The company said projects over Rs50,000 crore have been deferred in the nine months to December at the government’s end.
As a result, order inflows declined 25% to Rs13,366 crore by the end of December last against Rs17,793 crore in the same period of 2009.

“Decision-making in certain ministries is taking longer-than expected … a lot of projects are getting deferred,” chief financial officer Y M Deosthalee said at a press conference.

“A lot of orders will be decided in March. March is a very critical period. We are hopeful we should be able to win some of those jobs and maintain our earlier guidance. But if there is a slippage and the projects get deferred to the next quarter, we may grow, conservatively, at 14-15%,” Deosthalee said.

Shares of L&T ended 1.65% down at Rs1,681.15 on the Bombay Stock Exchange.

Operating margins in the December quarter were hurt by rising commodity prices, a problem plaguing firms across the sectors — from car makers to capital goods companies, all have been hit by rising prices of base metals, steel and crude oil.
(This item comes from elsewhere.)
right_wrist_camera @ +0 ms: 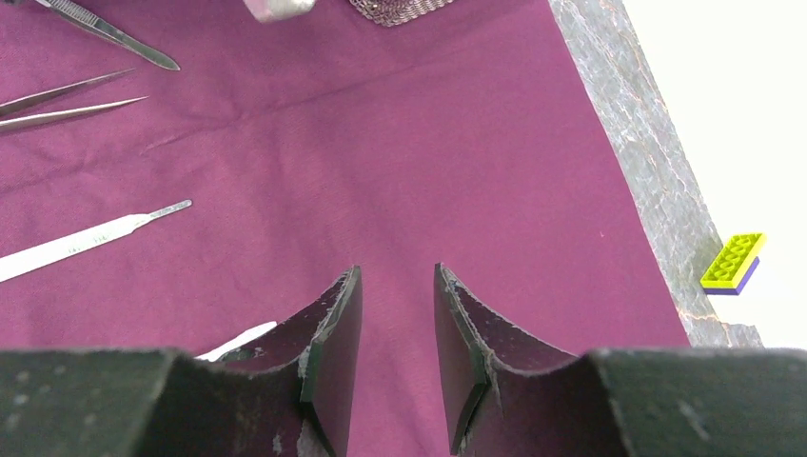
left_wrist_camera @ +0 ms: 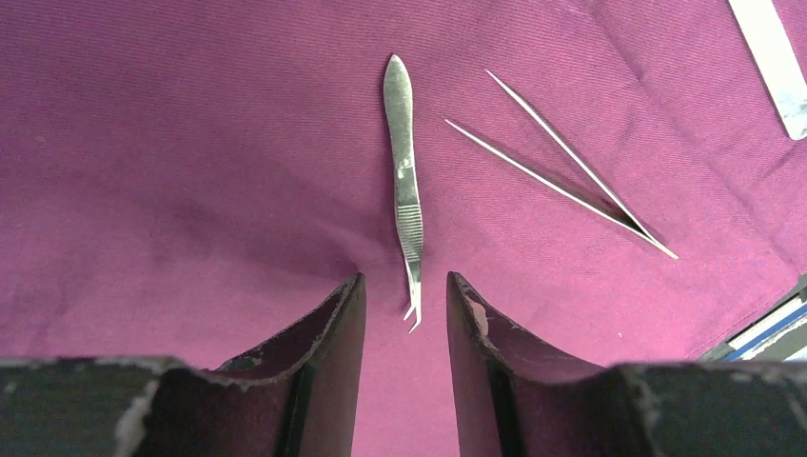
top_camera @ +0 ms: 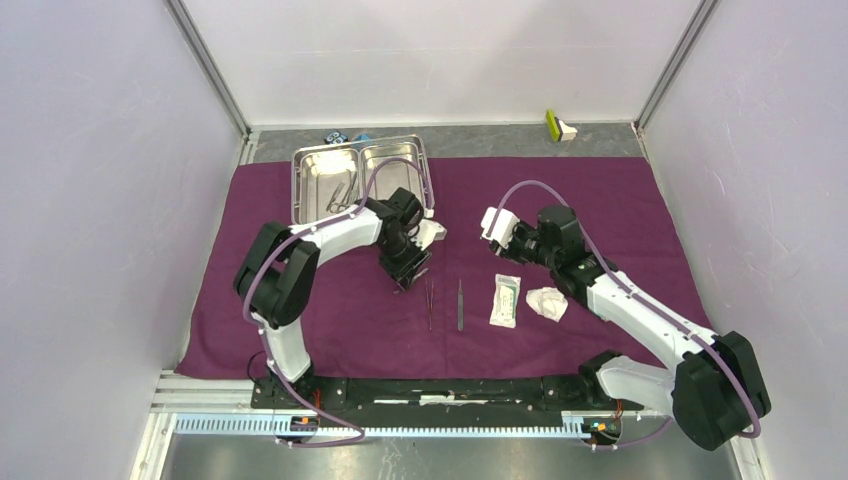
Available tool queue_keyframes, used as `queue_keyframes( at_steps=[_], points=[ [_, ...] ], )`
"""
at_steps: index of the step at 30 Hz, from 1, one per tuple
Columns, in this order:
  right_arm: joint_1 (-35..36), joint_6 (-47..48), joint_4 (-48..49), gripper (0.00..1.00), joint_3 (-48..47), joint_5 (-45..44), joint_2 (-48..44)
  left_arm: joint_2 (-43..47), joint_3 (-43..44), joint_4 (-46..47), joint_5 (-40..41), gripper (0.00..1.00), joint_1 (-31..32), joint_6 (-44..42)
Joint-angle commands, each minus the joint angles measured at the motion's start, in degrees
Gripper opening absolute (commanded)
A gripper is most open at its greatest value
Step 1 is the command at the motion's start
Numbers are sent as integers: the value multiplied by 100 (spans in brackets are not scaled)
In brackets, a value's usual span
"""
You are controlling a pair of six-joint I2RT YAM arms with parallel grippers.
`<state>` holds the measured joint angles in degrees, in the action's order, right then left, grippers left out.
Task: Open and lay out the surgical kit
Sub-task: Adjust the medical item.
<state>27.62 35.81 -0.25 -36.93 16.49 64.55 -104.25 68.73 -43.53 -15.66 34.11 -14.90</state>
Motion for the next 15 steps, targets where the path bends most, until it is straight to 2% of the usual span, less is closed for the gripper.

L&T’s results come after the Index of Industrial Production data released last week showed manufacturing growth plunged to an 18-month low of 2.7% in November against the 10.8% clocked in October.

Industrial output had grown at a robust 11.3% in November 2009.
Spiralling food prices have further strengthened expectations that the Reserve Bank of India will lift lending rates later this month to tame inflation, thereby making economists worried about first quarter beginning April 2011.

This might not bode well for firms like L&T, which to many is a proxy of sorts for the broader economy because of its role as the biggest supplier of industrial equipment and services.

“I don’t have a worry with this quarter. I expect the economy to end at 8.5-8.75% growth for 2010, coming on the back of good monsoons and improved agricultural output,” said Gaurav Kapur, senior economist at Royal Bank of Scotland.

“But I am worried about going in the first quarter of next year,” said Kapur, adding that with prices along with high interest rates could make things difficult.